- EXTRACTED INFORMATION

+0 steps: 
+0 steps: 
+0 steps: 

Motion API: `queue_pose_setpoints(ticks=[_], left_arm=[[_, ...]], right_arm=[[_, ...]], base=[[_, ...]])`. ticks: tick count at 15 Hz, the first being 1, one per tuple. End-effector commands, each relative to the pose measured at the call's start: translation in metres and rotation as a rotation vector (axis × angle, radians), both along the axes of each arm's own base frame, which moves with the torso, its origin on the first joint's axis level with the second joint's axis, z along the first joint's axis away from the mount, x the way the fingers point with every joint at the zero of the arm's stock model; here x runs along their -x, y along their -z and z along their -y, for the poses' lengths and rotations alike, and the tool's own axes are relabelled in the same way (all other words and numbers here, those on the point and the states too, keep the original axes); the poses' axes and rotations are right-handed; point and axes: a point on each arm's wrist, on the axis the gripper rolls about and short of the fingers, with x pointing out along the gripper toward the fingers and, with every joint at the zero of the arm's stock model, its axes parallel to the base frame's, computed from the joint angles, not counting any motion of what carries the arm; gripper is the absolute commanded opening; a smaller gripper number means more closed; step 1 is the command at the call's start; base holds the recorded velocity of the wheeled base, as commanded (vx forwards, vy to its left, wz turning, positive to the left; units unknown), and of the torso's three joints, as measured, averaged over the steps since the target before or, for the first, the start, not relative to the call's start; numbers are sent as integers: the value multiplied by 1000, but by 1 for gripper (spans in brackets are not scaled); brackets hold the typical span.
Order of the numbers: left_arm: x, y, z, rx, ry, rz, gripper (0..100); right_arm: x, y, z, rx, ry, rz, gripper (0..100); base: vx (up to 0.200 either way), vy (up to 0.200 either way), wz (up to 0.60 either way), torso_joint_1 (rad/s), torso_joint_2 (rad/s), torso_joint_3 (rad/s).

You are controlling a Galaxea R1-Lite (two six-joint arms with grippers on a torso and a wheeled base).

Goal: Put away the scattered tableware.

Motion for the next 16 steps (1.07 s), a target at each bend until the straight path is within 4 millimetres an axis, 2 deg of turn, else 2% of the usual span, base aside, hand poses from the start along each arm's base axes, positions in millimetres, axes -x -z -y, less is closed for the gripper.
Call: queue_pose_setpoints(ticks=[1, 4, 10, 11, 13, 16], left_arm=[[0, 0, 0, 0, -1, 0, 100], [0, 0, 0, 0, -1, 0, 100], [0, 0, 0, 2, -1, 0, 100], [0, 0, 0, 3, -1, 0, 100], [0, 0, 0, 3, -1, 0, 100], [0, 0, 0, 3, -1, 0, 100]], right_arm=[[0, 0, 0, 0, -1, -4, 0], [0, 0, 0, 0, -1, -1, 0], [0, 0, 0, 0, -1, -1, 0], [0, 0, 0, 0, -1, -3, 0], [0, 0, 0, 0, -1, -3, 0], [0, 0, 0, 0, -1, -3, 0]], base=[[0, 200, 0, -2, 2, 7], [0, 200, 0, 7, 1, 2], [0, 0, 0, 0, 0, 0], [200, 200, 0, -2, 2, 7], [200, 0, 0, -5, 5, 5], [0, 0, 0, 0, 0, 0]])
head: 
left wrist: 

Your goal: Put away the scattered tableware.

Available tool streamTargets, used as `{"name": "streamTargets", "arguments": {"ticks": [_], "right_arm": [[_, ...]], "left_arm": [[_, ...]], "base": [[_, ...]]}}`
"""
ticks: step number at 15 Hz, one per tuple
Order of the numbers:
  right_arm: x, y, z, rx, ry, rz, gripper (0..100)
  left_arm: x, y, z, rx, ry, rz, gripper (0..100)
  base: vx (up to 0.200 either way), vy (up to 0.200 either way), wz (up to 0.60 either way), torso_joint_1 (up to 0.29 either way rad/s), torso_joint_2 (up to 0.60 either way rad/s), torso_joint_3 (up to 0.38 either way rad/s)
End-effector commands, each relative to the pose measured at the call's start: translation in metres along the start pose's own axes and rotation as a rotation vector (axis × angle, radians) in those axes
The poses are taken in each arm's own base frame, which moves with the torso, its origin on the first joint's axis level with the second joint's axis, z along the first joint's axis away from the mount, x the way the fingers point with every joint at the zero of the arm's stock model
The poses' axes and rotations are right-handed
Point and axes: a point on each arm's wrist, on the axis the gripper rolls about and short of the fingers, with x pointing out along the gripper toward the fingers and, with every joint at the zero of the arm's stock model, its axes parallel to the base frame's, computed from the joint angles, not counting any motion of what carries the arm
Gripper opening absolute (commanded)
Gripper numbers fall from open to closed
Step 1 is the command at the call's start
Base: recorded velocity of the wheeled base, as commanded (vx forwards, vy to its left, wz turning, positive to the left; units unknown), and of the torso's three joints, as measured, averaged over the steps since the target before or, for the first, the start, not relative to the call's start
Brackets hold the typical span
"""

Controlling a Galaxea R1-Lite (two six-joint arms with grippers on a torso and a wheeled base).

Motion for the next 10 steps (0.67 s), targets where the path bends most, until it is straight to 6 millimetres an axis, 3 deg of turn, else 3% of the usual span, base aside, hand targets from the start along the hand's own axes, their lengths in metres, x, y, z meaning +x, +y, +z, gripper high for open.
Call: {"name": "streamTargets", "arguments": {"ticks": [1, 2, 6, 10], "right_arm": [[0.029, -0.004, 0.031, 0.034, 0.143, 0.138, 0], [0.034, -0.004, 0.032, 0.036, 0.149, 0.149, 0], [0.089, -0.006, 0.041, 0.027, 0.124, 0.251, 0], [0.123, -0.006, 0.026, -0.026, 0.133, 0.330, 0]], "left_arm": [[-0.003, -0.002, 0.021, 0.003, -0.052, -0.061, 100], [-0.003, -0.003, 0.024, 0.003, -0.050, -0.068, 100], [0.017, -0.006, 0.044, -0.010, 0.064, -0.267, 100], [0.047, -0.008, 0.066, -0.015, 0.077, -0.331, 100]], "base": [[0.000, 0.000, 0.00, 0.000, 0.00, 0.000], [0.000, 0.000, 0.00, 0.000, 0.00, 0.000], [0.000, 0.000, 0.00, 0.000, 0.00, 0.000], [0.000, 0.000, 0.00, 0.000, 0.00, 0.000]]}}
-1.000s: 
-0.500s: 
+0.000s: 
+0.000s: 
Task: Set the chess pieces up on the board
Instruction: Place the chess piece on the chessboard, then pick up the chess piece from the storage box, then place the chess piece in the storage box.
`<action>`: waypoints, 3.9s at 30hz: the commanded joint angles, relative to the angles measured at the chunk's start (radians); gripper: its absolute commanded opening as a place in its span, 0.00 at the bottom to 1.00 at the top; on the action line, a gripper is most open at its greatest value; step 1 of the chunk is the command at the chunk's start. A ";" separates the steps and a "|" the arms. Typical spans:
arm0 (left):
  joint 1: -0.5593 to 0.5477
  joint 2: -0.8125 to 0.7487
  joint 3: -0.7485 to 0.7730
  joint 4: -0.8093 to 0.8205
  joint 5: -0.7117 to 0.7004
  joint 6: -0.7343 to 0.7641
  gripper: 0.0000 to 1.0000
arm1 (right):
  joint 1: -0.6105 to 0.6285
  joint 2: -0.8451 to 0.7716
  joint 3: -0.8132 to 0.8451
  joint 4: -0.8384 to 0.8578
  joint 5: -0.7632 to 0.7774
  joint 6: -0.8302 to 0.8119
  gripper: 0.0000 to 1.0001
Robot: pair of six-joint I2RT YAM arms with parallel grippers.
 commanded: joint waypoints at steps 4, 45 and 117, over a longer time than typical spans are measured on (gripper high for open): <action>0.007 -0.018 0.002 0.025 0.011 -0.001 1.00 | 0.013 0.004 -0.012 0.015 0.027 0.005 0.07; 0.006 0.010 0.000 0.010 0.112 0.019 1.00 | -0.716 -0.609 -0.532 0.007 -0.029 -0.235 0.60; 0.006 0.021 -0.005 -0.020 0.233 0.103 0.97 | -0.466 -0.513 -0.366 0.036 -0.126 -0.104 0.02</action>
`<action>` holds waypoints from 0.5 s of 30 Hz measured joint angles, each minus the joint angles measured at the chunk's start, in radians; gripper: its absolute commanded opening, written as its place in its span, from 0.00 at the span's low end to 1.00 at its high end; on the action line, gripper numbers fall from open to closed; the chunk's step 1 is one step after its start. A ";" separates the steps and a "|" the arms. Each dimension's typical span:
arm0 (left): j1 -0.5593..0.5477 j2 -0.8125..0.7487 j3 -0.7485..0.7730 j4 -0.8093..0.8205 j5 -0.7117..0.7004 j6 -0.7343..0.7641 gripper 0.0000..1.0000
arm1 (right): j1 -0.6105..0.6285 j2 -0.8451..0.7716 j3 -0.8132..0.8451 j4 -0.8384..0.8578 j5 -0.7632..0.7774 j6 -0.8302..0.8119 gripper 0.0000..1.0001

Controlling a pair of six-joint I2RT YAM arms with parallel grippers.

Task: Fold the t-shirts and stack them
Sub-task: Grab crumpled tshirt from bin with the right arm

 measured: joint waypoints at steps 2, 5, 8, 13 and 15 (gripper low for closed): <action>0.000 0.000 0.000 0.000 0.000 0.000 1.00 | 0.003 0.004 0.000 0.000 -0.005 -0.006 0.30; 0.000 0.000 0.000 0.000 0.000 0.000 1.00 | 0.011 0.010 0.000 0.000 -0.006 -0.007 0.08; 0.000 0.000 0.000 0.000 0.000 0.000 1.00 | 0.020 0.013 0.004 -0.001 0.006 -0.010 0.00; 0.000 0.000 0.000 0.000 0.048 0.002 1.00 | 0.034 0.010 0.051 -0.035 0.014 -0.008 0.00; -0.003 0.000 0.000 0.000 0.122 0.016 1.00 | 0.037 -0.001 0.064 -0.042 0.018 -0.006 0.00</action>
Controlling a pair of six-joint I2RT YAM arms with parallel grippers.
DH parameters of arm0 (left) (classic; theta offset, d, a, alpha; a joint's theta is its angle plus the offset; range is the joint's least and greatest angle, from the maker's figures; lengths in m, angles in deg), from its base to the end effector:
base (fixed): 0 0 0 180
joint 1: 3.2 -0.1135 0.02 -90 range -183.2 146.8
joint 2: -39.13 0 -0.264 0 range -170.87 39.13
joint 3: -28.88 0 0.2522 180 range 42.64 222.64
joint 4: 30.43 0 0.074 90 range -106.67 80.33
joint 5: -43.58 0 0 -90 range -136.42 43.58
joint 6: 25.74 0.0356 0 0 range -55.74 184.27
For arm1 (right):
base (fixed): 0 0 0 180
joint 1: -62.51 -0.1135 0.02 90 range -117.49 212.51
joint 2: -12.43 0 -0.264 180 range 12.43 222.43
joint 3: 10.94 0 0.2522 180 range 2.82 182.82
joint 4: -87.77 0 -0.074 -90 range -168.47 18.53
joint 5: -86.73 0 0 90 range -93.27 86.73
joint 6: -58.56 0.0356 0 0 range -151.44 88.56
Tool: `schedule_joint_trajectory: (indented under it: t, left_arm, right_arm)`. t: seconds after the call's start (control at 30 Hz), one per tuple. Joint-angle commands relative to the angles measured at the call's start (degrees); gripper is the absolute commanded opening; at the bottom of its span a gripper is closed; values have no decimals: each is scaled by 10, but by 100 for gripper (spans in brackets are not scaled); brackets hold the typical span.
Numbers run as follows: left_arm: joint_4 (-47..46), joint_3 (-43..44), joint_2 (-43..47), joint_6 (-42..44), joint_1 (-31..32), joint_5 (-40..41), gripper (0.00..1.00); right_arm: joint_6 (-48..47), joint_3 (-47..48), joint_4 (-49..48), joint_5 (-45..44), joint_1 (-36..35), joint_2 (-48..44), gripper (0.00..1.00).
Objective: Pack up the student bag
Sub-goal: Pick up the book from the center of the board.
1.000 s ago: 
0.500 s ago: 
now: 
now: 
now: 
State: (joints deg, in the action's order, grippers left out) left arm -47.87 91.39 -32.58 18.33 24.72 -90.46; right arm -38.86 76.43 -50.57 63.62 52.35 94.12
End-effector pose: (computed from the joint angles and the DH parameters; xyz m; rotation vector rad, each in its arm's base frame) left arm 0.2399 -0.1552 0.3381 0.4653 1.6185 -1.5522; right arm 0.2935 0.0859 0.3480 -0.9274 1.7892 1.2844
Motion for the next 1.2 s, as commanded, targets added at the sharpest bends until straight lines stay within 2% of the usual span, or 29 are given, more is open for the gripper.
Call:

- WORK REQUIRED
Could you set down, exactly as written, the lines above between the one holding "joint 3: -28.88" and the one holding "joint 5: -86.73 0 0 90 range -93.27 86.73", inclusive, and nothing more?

- REPLY TO THE TASK
joint 3: -28.88 0 0.2522 180 range 42.64 222.64
joint 4: 30.43 0 0.074 90 range -106.67 80.33
joint 5: -43.58 0 0 -90 range -136.42 43.58
joint 6: 25.74 0.0356 0 0 range -55.74 184.27
For arm1 (right):
base (fixed): 0 0 0 180
joint 1: -62.51 -0.1135 0.02 90 range -117.49 212.51
joint 2: -12.43 0 -0.264 180 range 12.43 222.43
joint 3: 10.94 0 0.2522 180 range 2.82 182.82
joint 4: -87.77 0 -0.074 -90 range -168.47 18.53
joint 5: -86.73 0 0 90 range -93.27 86.73

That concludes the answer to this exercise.